Assignment: How many of the lines below contain the word "image"? Only the number is wanted.

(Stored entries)
• • • • • • •

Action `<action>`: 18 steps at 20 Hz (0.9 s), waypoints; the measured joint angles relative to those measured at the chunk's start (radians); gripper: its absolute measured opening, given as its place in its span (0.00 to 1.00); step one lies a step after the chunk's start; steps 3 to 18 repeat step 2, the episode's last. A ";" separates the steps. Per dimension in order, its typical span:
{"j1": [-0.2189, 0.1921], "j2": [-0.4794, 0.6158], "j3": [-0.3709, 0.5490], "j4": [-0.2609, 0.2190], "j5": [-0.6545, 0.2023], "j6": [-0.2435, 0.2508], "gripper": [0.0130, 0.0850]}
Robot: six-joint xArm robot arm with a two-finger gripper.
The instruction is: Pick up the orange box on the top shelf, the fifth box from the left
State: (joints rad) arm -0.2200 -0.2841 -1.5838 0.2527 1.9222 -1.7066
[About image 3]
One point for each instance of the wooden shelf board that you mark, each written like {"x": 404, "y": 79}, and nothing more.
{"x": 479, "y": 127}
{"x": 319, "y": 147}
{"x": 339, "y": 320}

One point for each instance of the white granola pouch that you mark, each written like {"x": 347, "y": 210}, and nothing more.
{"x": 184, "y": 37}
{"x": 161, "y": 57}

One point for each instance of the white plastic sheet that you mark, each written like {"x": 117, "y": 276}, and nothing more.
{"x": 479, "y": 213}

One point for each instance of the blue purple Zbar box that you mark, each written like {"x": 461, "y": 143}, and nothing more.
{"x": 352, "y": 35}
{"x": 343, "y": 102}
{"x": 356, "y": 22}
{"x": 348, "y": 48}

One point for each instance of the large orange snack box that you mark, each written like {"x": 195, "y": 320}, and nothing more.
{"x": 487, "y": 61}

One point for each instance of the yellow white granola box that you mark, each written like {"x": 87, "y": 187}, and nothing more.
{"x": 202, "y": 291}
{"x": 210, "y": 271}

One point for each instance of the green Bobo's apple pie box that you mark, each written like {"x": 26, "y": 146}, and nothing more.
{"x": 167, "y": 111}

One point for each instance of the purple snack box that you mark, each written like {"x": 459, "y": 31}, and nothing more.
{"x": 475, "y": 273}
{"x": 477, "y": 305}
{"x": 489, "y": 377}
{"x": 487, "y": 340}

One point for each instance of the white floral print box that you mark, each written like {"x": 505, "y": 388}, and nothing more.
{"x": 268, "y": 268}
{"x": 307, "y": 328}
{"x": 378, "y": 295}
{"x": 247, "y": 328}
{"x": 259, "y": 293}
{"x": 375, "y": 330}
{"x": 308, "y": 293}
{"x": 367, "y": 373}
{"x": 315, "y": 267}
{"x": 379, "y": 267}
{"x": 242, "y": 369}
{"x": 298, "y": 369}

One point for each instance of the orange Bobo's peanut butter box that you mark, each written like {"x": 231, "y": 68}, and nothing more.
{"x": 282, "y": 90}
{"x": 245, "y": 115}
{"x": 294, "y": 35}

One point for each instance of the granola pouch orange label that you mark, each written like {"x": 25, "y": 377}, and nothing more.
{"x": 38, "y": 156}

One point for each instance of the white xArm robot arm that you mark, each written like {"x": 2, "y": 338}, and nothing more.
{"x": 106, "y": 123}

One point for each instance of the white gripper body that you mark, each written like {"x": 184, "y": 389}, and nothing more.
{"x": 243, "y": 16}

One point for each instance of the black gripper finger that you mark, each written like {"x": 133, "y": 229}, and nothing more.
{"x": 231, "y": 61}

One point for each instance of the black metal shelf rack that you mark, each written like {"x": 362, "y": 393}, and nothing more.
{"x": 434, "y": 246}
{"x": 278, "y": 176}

• • • • • • •

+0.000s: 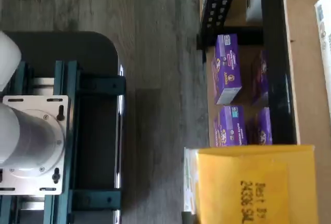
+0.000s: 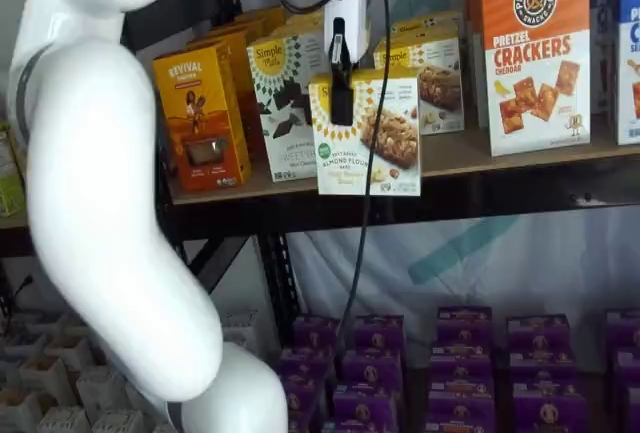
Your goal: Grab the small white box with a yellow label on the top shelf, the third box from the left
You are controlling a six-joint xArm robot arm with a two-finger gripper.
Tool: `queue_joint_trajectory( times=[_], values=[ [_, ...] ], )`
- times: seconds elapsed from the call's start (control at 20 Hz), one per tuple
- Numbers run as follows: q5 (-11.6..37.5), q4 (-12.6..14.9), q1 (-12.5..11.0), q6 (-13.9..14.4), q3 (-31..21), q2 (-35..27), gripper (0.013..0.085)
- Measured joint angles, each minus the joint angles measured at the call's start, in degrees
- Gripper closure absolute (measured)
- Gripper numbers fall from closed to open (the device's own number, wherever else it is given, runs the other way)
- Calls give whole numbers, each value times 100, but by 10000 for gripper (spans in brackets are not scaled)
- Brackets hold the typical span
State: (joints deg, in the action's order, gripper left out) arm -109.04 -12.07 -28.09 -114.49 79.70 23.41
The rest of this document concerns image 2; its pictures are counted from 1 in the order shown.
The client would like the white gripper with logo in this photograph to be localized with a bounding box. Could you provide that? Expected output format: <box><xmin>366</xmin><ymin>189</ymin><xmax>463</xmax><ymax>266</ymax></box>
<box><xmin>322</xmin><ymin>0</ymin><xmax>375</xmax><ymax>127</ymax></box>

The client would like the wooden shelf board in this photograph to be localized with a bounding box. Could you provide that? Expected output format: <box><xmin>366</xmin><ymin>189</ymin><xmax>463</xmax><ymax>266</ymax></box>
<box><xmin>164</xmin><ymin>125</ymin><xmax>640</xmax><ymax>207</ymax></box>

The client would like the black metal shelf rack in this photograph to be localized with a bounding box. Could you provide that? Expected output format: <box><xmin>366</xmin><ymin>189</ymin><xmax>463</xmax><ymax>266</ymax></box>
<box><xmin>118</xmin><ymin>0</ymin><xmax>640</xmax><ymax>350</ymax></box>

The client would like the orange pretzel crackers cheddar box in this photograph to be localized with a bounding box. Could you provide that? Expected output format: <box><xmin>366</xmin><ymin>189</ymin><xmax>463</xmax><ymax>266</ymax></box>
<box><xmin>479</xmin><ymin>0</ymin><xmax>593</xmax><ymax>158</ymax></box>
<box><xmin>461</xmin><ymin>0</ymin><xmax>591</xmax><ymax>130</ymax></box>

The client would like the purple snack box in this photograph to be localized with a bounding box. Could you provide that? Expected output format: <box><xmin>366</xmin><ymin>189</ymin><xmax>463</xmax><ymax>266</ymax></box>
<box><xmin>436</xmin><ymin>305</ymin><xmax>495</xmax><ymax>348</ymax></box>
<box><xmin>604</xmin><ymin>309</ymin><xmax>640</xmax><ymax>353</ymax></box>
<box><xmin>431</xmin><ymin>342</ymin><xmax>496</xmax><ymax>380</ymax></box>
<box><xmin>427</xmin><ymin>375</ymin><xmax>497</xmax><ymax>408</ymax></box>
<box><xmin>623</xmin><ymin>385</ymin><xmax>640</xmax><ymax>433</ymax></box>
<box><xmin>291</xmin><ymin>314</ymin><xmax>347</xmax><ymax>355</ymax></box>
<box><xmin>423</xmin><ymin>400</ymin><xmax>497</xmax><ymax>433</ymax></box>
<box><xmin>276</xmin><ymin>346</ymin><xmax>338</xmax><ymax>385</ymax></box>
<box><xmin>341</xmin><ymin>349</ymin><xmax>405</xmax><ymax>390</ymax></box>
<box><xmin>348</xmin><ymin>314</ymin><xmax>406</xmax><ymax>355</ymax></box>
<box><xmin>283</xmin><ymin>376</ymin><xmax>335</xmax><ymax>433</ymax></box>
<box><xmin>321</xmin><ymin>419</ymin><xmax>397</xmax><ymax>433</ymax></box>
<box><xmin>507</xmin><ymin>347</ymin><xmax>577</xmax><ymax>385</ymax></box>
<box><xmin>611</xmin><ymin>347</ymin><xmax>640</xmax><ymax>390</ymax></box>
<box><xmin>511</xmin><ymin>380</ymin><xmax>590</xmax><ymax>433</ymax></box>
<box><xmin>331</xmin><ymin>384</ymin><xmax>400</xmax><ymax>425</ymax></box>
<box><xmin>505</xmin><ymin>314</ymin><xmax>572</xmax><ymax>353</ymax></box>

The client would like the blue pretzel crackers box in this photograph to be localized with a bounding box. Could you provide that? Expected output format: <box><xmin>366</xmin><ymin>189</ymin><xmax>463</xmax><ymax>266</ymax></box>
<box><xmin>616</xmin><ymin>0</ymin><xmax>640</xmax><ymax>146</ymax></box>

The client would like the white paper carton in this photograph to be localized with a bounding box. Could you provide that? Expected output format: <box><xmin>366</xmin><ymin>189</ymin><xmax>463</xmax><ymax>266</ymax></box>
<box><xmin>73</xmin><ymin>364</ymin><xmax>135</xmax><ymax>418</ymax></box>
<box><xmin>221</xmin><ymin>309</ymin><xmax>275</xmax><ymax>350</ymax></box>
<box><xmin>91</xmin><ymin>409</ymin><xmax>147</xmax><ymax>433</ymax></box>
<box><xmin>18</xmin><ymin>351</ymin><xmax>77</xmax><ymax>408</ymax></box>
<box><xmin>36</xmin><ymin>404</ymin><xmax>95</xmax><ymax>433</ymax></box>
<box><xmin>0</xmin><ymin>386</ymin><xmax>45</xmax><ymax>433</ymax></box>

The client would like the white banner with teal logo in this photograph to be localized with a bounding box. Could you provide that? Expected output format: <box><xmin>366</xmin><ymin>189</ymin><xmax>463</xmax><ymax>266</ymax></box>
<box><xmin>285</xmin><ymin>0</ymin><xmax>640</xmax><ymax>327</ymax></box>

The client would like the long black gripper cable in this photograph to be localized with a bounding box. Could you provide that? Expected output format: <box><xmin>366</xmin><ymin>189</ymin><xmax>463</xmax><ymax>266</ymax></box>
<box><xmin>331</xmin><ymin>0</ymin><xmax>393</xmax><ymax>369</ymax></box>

• • • • • • •

Answer for the task: 2